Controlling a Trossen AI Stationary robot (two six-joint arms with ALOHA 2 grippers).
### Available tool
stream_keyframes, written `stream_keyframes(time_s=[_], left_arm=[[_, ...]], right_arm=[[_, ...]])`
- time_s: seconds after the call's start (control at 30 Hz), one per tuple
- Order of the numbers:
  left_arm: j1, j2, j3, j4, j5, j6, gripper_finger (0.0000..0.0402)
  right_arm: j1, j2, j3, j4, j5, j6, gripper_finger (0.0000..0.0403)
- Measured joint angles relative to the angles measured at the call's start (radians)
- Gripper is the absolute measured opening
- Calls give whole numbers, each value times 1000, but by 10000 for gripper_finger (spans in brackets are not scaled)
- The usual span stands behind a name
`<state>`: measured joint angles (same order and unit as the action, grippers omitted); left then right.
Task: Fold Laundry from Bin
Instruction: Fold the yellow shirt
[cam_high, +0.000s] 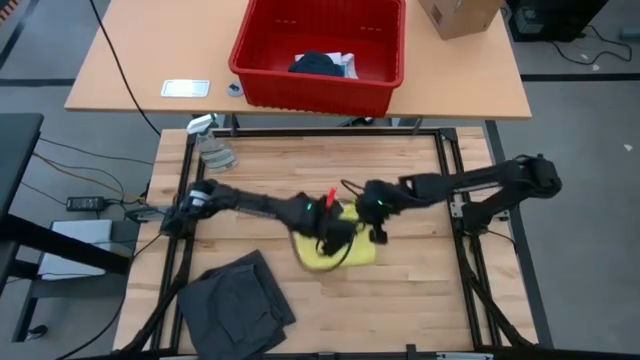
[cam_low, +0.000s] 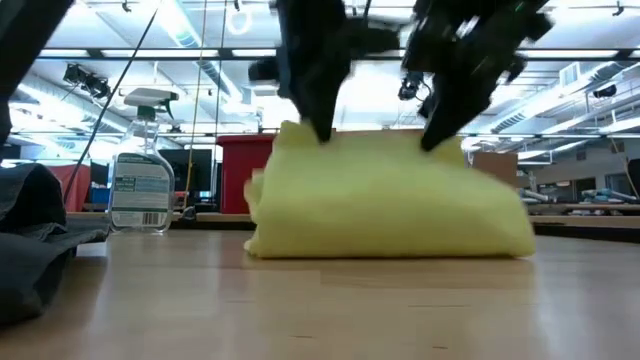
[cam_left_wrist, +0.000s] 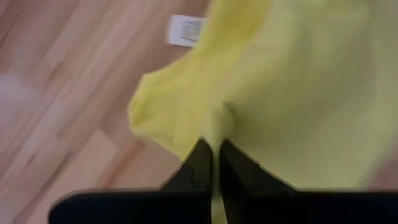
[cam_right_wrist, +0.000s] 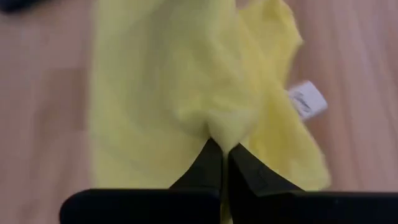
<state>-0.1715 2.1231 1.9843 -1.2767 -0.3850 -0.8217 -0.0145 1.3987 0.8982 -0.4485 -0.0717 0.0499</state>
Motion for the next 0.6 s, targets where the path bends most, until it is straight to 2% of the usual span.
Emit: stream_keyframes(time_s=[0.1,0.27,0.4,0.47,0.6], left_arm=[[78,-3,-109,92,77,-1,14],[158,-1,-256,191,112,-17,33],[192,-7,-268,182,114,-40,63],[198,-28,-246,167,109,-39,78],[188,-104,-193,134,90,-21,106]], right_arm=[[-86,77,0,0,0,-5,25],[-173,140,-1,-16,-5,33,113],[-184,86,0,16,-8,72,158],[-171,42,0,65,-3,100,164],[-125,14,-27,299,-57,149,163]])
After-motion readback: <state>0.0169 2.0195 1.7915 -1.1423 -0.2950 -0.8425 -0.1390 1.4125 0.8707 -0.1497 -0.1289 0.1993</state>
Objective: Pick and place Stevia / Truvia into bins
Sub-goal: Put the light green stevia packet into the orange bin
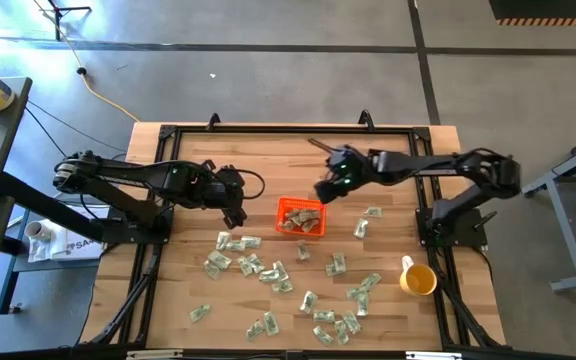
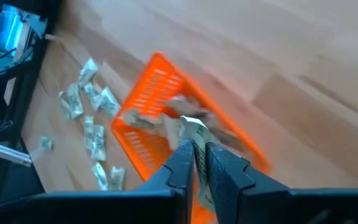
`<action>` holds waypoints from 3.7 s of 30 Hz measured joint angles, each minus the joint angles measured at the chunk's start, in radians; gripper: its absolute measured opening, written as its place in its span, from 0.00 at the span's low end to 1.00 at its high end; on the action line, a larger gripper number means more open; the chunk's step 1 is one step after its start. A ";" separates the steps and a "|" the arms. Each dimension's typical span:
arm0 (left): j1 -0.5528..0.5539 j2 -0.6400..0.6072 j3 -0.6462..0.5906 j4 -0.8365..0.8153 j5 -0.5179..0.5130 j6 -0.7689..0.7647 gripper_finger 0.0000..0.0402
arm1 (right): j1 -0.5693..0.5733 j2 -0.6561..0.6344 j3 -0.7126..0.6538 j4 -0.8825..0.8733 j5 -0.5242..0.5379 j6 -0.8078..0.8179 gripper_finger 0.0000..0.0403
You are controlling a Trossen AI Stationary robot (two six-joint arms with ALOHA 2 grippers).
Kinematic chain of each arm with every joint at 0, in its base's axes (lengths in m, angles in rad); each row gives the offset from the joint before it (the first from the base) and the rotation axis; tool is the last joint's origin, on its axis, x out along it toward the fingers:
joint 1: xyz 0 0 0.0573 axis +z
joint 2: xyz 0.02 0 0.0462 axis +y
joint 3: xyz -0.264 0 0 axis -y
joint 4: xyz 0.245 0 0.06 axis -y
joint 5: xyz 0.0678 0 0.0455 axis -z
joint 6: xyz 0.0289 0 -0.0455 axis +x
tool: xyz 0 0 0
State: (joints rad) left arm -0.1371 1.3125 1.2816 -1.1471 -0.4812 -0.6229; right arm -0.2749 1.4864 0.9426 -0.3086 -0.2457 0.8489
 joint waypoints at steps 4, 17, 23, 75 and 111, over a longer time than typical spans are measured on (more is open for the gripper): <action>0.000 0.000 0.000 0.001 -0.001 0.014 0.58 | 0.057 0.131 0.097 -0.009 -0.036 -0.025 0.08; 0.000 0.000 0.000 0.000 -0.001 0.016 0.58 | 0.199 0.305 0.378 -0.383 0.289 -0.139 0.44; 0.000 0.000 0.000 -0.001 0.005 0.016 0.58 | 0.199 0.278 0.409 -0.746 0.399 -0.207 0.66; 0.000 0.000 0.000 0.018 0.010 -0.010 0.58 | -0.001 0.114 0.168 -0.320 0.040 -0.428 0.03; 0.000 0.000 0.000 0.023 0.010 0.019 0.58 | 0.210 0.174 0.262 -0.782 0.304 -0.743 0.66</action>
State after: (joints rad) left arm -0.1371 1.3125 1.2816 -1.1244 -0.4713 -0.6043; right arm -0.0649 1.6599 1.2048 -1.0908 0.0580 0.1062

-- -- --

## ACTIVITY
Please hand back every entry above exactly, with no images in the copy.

## FINISHED EXERCISE
Controlling a Trossen AI Stationary robot (two six-joint arms with ALOHA 2 grippers).
### Available tool
stream_keyframes, written `stream_keyframes(time_s=[_], left_arm=[[_, ...]], right_arm=[[_, ...]])`
- time_s: seconds after the call's start (control at 30 Hz), one per tuple
- Order of the numbers:
  left_arm: j1, j2, j3, j4, j5, j6, gripper_finger (0.0000..0.0402)
  right_arm: j1, j2, j3, j4, j5, j6, gripper_finger (0.0000..0.0403)
- Measured joint angles relative to the angles measured at the call's start (radians)
- Gripper is the absolute measured opening
- Calls give whole numbers, each value times 1000, but by 10000 for gripper_finger (spans in brackets are not scaled)
- The usual span stands behind a name
`<state>`: measured joint angles (same order and unit as the action, grippers omitted); left then right.
Task: Fold Laundry from Bin
Instruction: Fold the yellow shirt
[cam_high, +0.000s] 
[cam_low, +0.000s] 
[cam_left_wrist, +0.000s] 
[cam_right_wrist, +0.000s] 
<state>-0.1715 2.1231 1.9843 -1.2767 -0.3850 -0.8217 -0.0145 1.3987 0.8982 -0.4485 -0.0717 0.0499</state>
Motion for the next 0.6 s, targets where the path bends most, until it is straight to 2% of the usual span.
Emit: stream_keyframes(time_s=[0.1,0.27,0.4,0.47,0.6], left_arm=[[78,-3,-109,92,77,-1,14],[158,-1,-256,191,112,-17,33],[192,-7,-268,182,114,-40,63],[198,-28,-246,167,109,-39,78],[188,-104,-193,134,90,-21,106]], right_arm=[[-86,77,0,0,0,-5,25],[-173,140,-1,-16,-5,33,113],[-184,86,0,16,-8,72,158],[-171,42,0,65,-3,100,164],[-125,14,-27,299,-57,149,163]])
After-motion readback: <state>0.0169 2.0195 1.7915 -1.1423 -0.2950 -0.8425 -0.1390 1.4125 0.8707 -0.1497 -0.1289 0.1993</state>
Objective: Pick and place Stevia / Truvia into bins
Sub-goal: Put the light green stevia packet into the orange bin
`<action>` holds waypoints from 3.7 s of 30 Hz measured joint angles, each minus the joint angles measured at the chunk's start, in radians; gripper: its absolute measured opening, written as its place in its span, from 0.00 at the span's low end to 1.00 at its high end; on the action line, a larger gripper number means more open; the chunk's step 1 is one step after its start. A ";" separates the steps and a "|" the arms. Each dimension's typical span:
arm0 (left): j1 -0.5528..0.5539 j2 -0.6400..0.6072 j3 -0.6462..0.5906 j4 -0.8365..0.8153 j5 -0.5179..0.5130 j6 -0.7689..0.7647 gripper_finger 0.0000..0.0402
arm1 (right): j1 -0.5693..0.5733 j2 -0.6561..0.6344 j3 -0.7126..0.6538 j4 -0.8825..0.8733 j5 -0.5242..0.5379 j6 -0.8078..0.8179 gripper_finger 0.0000..0.0403
You are controlling a Trossen AI Stationary robot (two six-joint arms with ALOHA 2 grippers).
Kinematic chain of each arm with every joint at 0, in its base's axes (lengths in m, angles in rad); each row gives the offset from the joint before it (the first from the base) and the rotation axis; tool is the last joint's origin, on its axis, x out along it toward the fingers:
joint 1: xyz 0 0 0.0573 axis +z
joint 2: xyz 0.02 0 0.0462 axis +y
joint 3: xyz -0.264 0 0 axis -y
joint 4: xyz 0.245 0 0.06 axis -y
joint 5: xyz 0.0678 0 0.0455 axis -z
joint 6: xyz 0.0289 0 -0.0455 axis +x
tool: xyz 0 0 0
State: (joints rad) left arm -0.1371 1.3125 1.2816 -1.1471 -0.4812 -0.6229; right arm -0.2749 1.4864 0.9426 -0.3086 -0.2457 0.8489
 joint waypoints at steps 4, 17, 23, 75 and 111, over a longer time than typical spans are measured on (more is open for the gripper): <action>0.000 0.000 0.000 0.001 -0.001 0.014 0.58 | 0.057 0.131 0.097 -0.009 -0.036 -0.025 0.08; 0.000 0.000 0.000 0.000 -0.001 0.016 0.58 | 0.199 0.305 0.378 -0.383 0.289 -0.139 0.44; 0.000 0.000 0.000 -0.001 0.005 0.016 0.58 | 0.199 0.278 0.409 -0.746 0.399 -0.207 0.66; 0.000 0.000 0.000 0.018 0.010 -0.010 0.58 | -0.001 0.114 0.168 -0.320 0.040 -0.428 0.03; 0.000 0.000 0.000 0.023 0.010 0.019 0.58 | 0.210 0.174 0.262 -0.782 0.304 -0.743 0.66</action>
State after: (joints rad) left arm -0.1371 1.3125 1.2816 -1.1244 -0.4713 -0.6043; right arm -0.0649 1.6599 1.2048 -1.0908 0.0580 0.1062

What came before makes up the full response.